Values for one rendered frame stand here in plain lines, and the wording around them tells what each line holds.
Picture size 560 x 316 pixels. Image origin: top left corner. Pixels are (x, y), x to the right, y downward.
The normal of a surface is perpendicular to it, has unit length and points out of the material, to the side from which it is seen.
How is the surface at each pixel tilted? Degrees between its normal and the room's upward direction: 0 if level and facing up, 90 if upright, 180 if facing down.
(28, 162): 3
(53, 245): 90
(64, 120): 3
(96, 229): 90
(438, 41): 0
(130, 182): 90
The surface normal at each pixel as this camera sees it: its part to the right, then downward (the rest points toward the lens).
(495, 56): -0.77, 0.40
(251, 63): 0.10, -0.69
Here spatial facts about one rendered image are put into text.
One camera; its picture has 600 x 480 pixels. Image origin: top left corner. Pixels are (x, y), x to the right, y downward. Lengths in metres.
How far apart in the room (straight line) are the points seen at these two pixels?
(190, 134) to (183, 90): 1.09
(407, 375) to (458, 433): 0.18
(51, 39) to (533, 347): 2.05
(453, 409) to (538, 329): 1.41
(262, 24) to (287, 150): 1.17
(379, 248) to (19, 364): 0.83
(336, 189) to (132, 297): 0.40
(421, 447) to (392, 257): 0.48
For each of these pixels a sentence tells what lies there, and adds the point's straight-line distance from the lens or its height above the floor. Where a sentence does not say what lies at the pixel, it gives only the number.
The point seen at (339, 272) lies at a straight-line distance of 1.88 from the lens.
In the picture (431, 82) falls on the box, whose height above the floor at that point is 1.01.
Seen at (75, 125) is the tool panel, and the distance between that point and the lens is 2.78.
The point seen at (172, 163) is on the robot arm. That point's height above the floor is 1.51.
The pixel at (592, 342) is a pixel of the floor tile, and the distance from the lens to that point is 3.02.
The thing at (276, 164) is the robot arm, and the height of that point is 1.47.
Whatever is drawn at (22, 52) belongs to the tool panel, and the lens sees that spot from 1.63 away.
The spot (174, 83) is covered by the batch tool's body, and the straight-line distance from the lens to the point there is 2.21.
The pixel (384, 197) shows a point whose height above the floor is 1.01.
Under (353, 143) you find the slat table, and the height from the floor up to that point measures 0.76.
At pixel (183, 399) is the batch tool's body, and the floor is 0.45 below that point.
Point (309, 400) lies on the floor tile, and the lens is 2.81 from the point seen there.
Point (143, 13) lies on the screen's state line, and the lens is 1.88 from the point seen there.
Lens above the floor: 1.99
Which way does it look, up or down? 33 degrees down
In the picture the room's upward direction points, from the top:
————
WHAT YOU WILL DO: Print exactly the lines above from the one with "(379, 248) to (19, 364): 0.83" to the one with "Under (353, 143)", including both.

EXERCISE RESULT:
(379, 248) to (19, 364): 0.83
(336, 189) to (132, 297): 0.40
(421, 447) to (392, 257): 0.48
For each of these pixels a sentence tells what lies there, and adds the point's straight-line distance from the lens or its height above the floor. Where a sentence does not say what lies at the pixel, it gives only the number.
The point seen at (339, 272) lies at a straight-line distance of 1.88 from the lens.
In the picture (431, 82) falls on the box, whose height above the floor at that point is 1.01.
Seen at (75, 125) is the tool panel, and the distance between that point and the lens is 2.78.
The point seen at (172, 163) is on the robot arm. That point's height above the floor is 1.51.
The pixel at (592, 342) is a pixel of the floor tile, and the distance from the lens to that point is 3.02.
The thing at (276, 164) is the robot arm, and the height of that point is 1.47.
Whatever is drawn at (22, 52) belongs to the tool panel, and the lens sees that spot from 1.63 away.
The spot (174, 83) is covered by the batch tool's body, and the straight-line distance from the lens to the point there is 2.21.
The pixel (384, 197) shows a point whose height above the floor is 1.01.
Under (353, 143) you find the slat table, and the height from the floor up to that point measures 0.76.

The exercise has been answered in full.